Assignment: Every line of the records must be repeated exactly; pictures stay out.

Dataset records:
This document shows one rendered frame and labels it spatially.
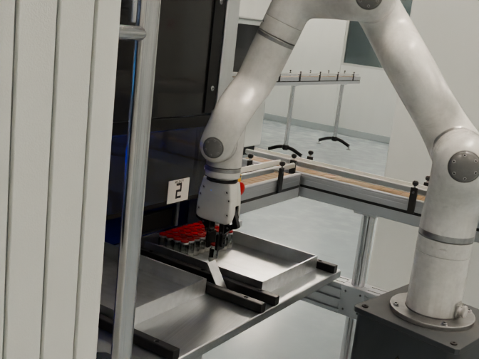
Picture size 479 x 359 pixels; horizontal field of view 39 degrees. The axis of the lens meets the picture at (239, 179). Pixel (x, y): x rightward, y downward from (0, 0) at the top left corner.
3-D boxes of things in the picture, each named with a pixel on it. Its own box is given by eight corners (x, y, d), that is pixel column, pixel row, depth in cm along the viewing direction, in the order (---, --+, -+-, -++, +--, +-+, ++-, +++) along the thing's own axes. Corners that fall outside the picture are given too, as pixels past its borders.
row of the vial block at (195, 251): (177, 258, 165) (178, 240, 164) (219, 243, 180) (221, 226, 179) (183, 260, 164) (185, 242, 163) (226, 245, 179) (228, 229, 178)
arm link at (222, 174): (197, 163, 160) (196, 176, 160) (227, 171, 155) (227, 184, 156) (217, 159, 166) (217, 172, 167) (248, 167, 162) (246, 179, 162)
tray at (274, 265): (143, 254, 166) (144, 241, 165) (207, 233, 187) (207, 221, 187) (260, 296, 148) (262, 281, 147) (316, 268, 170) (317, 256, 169)
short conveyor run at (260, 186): (189, 233, 199) (194, 180, 195) (149, 219, 207) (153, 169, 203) (301, 198, 255) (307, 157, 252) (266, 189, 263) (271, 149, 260)
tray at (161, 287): (1, 277, 143) (2, 261, 142) (92, 251, 164) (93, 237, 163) (120, 331, 125) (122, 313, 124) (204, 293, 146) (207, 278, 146)
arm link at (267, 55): (285, 45, 140) (223, 172, 149) (297, 45, 155) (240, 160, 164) (247, 25, 141) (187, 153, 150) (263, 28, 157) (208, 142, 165)
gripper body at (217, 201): (195, 171, 161) (191, 216, 163) (231, 181, 155) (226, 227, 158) (214, 167, 167) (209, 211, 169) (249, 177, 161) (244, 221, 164)
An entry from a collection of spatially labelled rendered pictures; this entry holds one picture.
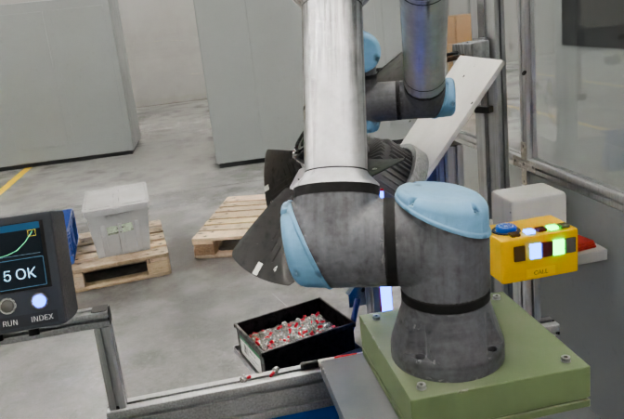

Task result:
This document shows one rendered frame and labels it spatially.
Picture size 479 x 359 pixels; horizontal field of view 39 degrees. The axis of the lens meets the picture at (239, 179). Pixel (x, y): x rightward, y downward from (0, 0) at the top left corner.
3-D boxes of things in the picture, each named with a pixel on it. Its own box is given by eight corners (x, y, d), that is pixel column, pixel row, depth in cm along the viewing direction, in the order (---, --+, -+-, -++, +--, +-+, ++-, +++) along the thing's own axes. Corners that fall outside the picture are given too, as pixels past its borders.
row of the vial block at (195, 251): (177, 258, 165) (178, 240, 164) (219, 243, 180) (221, 226, 179) (183, 260, 164) (185, 242, 163) (226, 245, 179) (228, 229, 178)
arm link at (222, 174): (197, 163, 160) (196, 176, 160) (227, 171, 155) (227, 184, 156) (217, 159, 166) (217, 172, 167) (248, 167, 162) (246, 179, 162)
tray at (274, 265): (143, 254, 166) (144, 241, 165) (207, 233, 187) (207, 221, 187) (260, 296, 148) (262, 281, 147) (316, 268, 170) (317, 256, 169)
short conveyor run at (260, 186): (189, 233, 199) (194, 180, 195) (149, 219, 207) (153, 169, 203) (301, 198, 255) (307, 157, 252) (266, 189, 263) (271, 149, 260)
tray at (161, 287): (1, 277, 143) (2, 261, 142) (92, 251, 164) (93, 237, 163) (120, 331, 125) (122, 313, 124) (204, 293, 146) (207, 278, 146)
arm link at (267, 55): (285, 45, 140) (223, 172, 149) (297, 45, 155) (240, 160, 164) (247, 25, 141) (187, 153, 150) (263, 28, 157) (208, 142, 165)
gripper body at (217, 201): (195, 171, 161) (191, 216, 163) (231, 181, 155) (226, 227, 158) (214, 167, 167) (209, 211, 169) (249, 177, 161) (244, 221, 164)
An entry from a collection of spatially labelled rendered pictures; this entry holds one picture.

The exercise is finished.